In March 2000 author A submitted a research letter to journal X, on behalf of a national screening programme. He also submitted a commissioned editorial to journal Y, relating to the same subject. At the same time, author A sent copies of both articles to B, a recognised authority on the subject. He made it clear that they were confidential and in press and asked for some information on a test used by B which he could include in the editorial. He also suggested to B that he might wish to respond to the research letter if it were accepted. B did not reply, however, but at the end of March he submitted a paper to journal Z. This paper compared the screening programme run by B, with the suggested screening programmed detailed in the unpublished research letter by author A, and concluded that the former was greatly superior.
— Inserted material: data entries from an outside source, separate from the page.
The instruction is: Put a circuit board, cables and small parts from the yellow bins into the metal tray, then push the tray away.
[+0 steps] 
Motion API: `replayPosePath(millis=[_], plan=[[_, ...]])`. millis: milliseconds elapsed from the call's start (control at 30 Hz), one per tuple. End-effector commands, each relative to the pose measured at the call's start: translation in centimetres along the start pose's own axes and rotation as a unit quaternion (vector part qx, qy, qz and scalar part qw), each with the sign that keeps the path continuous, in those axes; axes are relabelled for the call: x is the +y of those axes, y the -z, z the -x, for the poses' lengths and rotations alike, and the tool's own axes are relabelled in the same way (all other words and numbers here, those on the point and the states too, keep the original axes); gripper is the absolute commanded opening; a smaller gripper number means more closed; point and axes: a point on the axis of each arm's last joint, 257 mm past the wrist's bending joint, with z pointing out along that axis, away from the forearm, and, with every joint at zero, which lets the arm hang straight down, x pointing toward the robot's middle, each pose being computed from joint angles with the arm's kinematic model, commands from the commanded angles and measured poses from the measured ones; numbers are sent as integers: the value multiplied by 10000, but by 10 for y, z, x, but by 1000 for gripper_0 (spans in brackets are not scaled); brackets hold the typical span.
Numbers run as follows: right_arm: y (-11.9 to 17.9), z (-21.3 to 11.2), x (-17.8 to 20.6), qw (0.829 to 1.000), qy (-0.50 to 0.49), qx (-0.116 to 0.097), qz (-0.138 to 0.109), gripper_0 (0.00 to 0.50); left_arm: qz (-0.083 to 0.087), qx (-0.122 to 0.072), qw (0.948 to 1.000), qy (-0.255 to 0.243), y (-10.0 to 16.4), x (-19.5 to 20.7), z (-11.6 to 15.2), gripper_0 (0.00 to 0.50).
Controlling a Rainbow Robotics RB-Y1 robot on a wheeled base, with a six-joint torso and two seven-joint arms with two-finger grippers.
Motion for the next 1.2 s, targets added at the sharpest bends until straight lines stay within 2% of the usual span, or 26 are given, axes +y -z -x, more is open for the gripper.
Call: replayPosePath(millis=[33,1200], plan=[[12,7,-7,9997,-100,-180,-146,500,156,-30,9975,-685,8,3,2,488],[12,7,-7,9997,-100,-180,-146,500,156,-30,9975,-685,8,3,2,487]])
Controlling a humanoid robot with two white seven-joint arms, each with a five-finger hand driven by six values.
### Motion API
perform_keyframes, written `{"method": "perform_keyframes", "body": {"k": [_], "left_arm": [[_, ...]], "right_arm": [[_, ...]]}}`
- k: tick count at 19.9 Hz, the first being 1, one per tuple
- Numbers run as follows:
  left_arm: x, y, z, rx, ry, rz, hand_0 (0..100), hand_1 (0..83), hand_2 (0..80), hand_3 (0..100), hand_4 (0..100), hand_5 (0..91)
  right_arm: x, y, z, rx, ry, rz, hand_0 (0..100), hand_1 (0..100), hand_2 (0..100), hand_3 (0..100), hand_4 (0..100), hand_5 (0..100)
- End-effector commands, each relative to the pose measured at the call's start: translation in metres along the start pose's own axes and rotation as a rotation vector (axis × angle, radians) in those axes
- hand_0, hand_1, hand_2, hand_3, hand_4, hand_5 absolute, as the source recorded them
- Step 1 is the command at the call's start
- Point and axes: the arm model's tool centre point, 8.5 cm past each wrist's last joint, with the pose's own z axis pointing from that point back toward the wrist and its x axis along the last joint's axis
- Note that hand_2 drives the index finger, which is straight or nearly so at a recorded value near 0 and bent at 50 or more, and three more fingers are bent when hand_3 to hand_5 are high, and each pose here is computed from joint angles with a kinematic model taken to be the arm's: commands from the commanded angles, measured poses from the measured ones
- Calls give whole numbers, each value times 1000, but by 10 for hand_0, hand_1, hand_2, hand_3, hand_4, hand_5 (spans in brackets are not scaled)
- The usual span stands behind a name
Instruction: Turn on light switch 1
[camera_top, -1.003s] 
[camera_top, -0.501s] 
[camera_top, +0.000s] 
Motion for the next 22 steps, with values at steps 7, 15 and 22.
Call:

The editor of journal Z in all innocence sent B’s paper to author A for review. Author A wasn’t too impressed by the paper. He was much less impressed by B taking an opportunity to write a paper specifically involving confidential material that he, A, had shown him. He was also concerned about B knowing he was the reviewer as he had only recently persuaded B to join him in a joint grant proposal and he did not want it prejudiced by bad feeling between the two of them. Perhaps it is not necessary to add that the arguments are all to do with which particular screening programme might be accepted by the NHS. Not only prestige but also possibly income from a patented testing tool may be involved. Should the editor accept A’s view that B’s paper is poor, or should he send it to another reviewer? Does it matter, since the ethical issue means that B’s paper would be unacceptable even if a new reviewer liked it? How should the editor deal with B, in pointing out the ethical issue, bearing in mind the delicacy of the situation?
_ B’s paper should be ruled out unless a satisfactory explanation was received. _ There was a problem of timing, particularly as there was a patent pending. _ Paper B had been submitted as a commentary but was written up more as a paper. A commentary would have been acceptable if paper A had been published. _ It was suggested the editor ascertain what had happened to paper A, and if published, he should find out exactly when, because this will determine the timelines.
The Journal X paper was published in December, the Journal Z paper was rejected on its lack of merit. Author A requested that the matter not be made public as he was collaborating with author B on a research grant proposal. And he thought this might be jeopardised by a disclosure from Journal Z. The request was respected.